_WHAT NEEDS TO BE DONE_
Report each line below that carries the word "gripper".

Saved entries
_ _ _ _ _ _ _
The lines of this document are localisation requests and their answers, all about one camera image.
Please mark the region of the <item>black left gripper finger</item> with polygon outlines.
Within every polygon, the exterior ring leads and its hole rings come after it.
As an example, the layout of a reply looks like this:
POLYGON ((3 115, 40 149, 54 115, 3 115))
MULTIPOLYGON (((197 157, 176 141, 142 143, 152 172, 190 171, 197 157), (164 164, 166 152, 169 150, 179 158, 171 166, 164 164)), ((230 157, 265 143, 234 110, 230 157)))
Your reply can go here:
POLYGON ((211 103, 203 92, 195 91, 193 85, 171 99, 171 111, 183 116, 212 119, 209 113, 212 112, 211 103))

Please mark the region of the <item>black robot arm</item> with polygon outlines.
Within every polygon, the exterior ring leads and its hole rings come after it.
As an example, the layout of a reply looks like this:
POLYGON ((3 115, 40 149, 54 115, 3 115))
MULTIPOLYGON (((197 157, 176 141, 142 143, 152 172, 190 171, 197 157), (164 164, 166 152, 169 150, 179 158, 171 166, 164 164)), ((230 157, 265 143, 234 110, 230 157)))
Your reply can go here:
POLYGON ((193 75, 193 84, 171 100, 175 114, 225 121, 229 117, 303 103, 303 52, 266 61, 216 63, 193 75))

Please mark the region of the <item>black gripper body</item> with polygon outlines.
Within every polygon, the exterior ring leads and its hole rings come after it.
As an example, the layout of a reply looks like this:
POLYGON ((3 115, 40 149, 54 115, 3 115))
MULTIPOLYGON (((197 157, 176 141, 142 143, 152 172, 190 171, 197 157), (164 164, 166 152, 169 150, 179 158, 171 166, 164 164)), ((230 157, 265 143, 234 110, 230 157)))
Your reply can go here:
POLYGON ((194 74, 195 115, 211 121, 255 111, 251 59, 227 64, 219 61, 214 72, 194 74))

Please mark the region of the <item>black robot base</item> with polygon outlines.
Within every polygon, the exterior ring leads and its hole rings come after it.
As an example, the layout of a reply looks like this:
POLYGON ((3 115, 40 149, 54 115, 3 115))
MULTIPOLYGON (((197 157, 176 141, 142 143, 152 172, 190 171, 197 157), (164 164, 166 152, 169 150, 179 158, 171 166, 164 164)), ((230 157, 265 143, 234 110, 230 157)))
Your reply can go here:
_ _ _ _ _ _ _
_OUTPUT FOR THIS EXERCISE_
Please mark the region of the <item>black left gripper finger</item> with polygon outlines.
Please mark the region of the <item>black gripper body</item> with polygon outlines.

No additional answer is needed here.